Lately, I’ve been searching for the motivation of my heroine’s choice that would change the course of her plot, which would lead to the climax I had intended. My first idea didn’t feel strong enough, so I felt like I had to raise the stakes to make it a real problem for her because if it’s not a big enough risk, where’s the story?
Now, when I say “big enough risk,” I don’t mean that the fate of hundreds have to rest on her shoulders. It could be as simple as the fate of her family, but it is through the development of her inner conflict and the sacrifice she will have to make that the stakes get raised. As readers, we need to be able to relate or at least care about what will happen to her based on the choice she makes.
So, in order to develop your story and to discover what is best to raise the stakes for your heroine, try asking yourself these questions:
What happens if she walks away from the problem? What happens to the other characters she is close to because of her cowardice? Is it cowardice or is it a matter of survival?
What happens if she ignores “the choice” until the last possible second? This method could add a layer of tension throughout the story; however, it has to be a pretty big choice that causes loads of internal conflict to keep the story moving forward with subplots that finally unite to one giant climax.
What will she have to sacrifice to keep her dream?

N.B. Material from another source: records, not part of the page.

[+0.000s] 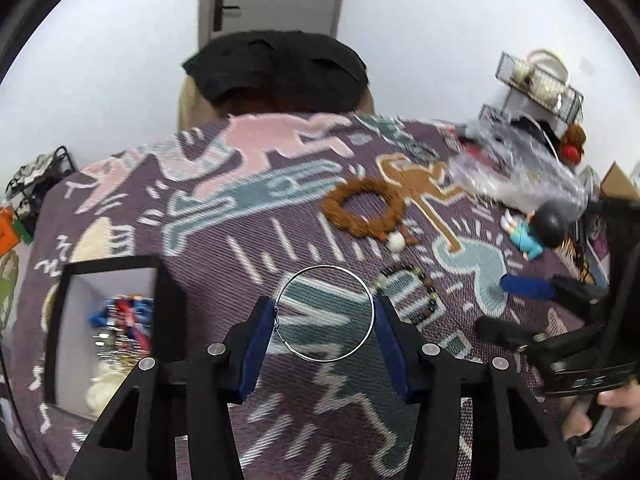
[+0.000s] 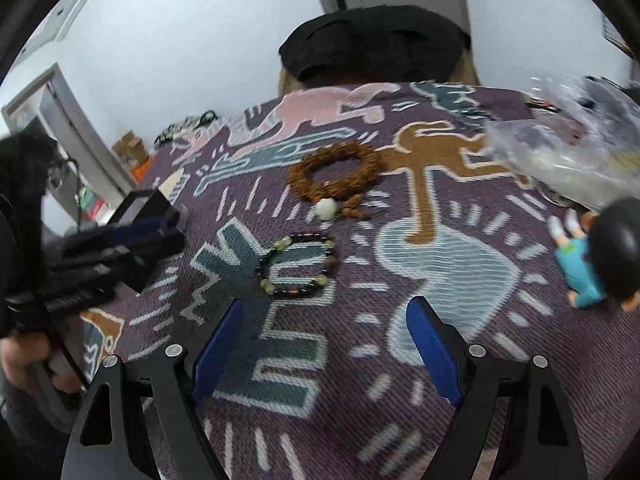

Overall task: Organize jewelry
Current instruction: 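Grasp the silver hoop with the left tool and lift it, then drop the silver hoop into the box with the left tool while the right tool grasps the beaded bracelet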

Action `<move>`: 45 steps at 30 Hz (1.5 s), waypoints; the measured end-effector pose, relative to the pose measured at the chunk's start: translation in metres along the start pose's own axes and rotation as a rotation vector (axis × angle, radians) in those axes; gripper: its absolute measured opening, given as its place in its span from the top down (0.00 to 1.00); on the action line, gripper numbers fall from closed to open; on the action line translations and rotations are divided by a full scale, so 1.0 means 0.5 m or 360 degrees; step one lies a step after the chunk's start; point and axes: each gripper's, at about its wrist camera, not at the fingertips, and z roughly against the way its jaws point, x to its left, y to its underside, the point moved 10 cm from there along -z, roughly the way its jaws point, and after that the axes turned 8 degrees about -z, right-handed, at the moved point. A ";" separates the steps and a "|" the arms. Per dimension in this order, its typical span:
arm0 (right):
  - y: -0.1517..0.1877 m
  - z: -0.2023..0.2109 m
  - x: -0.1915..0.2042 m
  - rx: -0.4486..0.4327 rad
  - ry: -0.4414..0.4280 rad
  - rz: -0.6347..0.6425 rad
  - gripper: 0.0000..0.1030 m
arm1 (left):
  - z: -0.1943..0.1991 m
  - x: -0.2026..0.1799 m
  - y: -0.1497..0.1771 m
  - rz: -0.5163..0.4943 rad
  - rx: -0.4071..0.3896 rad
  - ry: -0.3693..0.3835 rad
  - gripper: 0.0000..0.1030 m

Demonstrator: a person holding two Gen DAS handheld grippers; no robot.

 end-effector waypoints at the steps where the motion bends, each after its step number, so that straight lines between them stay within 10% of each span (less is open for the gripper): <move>1: -0.001 -0.009 0.007 0.0014 0.0006 0.0019 0.19 | 0.012 0.010 -0.004 0.0014 -0.0021 -0.0004 0.49; 17: -0.008 -0.136 0.060 0.0137 0.0255 0.0229 0.20 | 0.083 0.126 0.006 0.0132 -0.0108 -0.0057 0.49; 22: -0.021 -0.117 0.034 0.0092 0.0287 0.0187 0.83 | 0.095 0.147 0.015 0.0174 -0.0123 -0.0057 0.49; 45: -0.075 -0.006 0.117 -0.0092 0.0105 0.0198 0.90 | 0.156 0.207 0.034 0.0280 -0.0219 -0.0079 0.49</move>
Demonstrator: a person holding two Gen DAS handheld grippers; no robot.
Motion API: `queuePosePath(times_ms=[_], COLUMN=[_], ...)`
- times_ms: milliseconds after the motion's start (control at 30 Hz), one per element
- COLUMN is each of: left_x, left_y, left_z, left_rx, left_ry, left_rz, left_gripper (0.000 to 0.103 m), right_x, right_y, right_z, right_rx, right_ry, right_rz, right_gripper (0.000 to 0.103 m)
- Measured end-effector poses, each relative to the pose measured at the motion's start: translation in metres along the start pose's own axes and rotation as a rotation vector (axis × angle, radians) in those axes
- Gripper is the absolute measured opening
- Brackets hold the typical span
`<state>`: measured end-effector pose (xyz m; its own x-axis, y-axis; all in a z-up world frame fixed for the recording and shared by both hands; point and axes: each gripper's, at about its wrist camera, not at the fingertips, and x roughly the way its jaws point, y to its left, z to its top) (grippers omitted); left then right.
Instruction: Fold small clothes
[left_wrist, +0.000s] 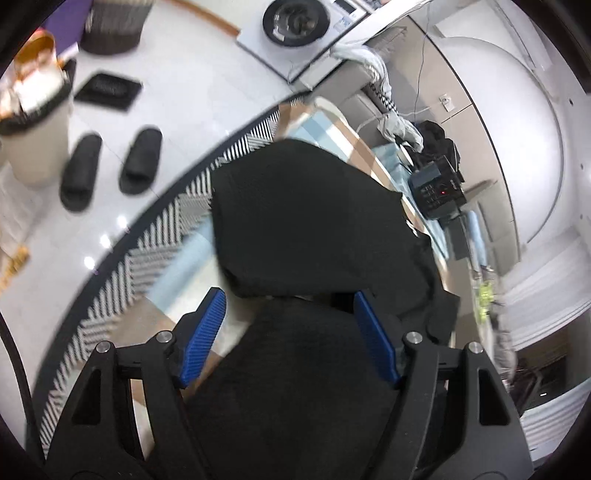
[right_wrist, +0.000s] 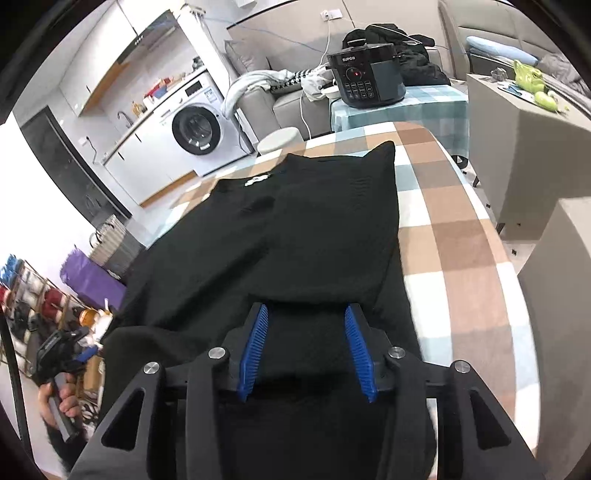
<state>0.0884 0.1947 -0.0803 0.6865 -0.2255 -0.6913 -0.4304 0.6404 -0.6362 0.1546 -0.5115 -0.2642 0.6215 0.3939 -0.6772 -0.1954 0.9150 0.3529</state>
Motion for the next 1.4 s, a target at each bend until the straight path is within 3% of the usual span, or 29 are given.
queuePosePath(times_ms=[167,267,367,433,500,667,767,933,1033,1133,1167,1200,1267,1400], left_x=[0.034,0.052,0.064,0.066,0.073,0.068,0.069,0.075,0.101,0.137,0.149,0.154,0.157,0.142], left_y=[0.003,0.011,0.01,0.011,0.004,-0.032,-0.08,-0.178,-0.248,-0.287,-0.293,-0.297,-0.296,-0.27], left_z=[0.002,0.006,0.015,0.023,0.031,0.05,0.065,0.064,0.027,-0.018,-0.033,-0.043,-0.059,-0.057], left_rx=[-0.07,-0.13,-0.144,-0.148,-0.114,0.01,0.137,0.355,0.538,0.648,0.67,0.681,0.697,0.656], left_ry=[0.055,0.046,-0.015,-0.049,-0.074,-0.157,-0.2,-0.236,-0.165,-0.023,0.034,0.066,0.094,0.057], left_rz=[0.019,0.027,0.059,0.069,0.098,0.161,0.183,0.13,0.059,-0.013,-0.051,-0.073,-0.103,-0.069], left_gripper=[0.07,0.069,0.069,0.046,0.01,0.004,0.003,0.003,0.003,0.006,0.017,0.035,0.051,0.062], right_x=[-0.004,-0.004,-0.006,-0.008,-0.011,-0.024,-0.033,-0.042,-0.042,-0.041,-0.041,-0.041,-0.041,-0.04], right_y=[0.01,0.011,0.009,0.007,0.003,-0.011,-0.016,-0.027,-0.031,-0.034,-0.035,-0.036,-0.037,-0.039], right_z=[-0.016,-0.025,-0.032,-0.036,-0.04,-0.049,-0.052,-0.054,-0.054,-0.054,-0.054,-0.054,-0.054,-0.054], right_rx=[-0.03,-0.024,-0.004,0.004,0.015,0.059,0.071,0.097,0.097,0.092,0.094,0.097,0.096,0.097], right_ry=[-0.005,0.006,0.007,0.004,0.0,-0.021,-0.041,-0.062,-0.049,-0.041,-0.036,-0.033,-0.035,-0.036], right_rz=[-0.018,-0.011,-0.017,-0.02,-0.025,-0.034,-0.041,-0.029,-0.035,-0.042,-0.045,-0.048,-0.053,-0.055], right_gripper=[0.049,0.049,0.049,0.049,0.049,0.049,0.049,0.053,0.055,0.055,0.055,0.055,0.055,0.055])
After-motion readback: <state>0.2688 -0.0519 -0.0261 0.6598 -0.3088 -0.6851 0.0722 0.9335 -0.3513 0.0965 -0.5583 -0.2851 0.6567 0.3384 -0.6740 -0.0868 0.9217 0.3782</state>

Oftentimes, this will be the “selfish” choice. IF the writer goes this route, the readers will need to understand why she chose to hold onto her dreams even when it negatively effects other characters because if the readers don’t understand why, we run the risk of making our heroine unlikeable.
What will she have to sacrifice to give up her dream? This was my problem. I had to find a way of making the “sacrifice” great enough to make it live up to its name of being a sacrifice and not just something the heroine could just give up without causing her too much pain. I needed to make it believable and make the reader feel her heart breaking.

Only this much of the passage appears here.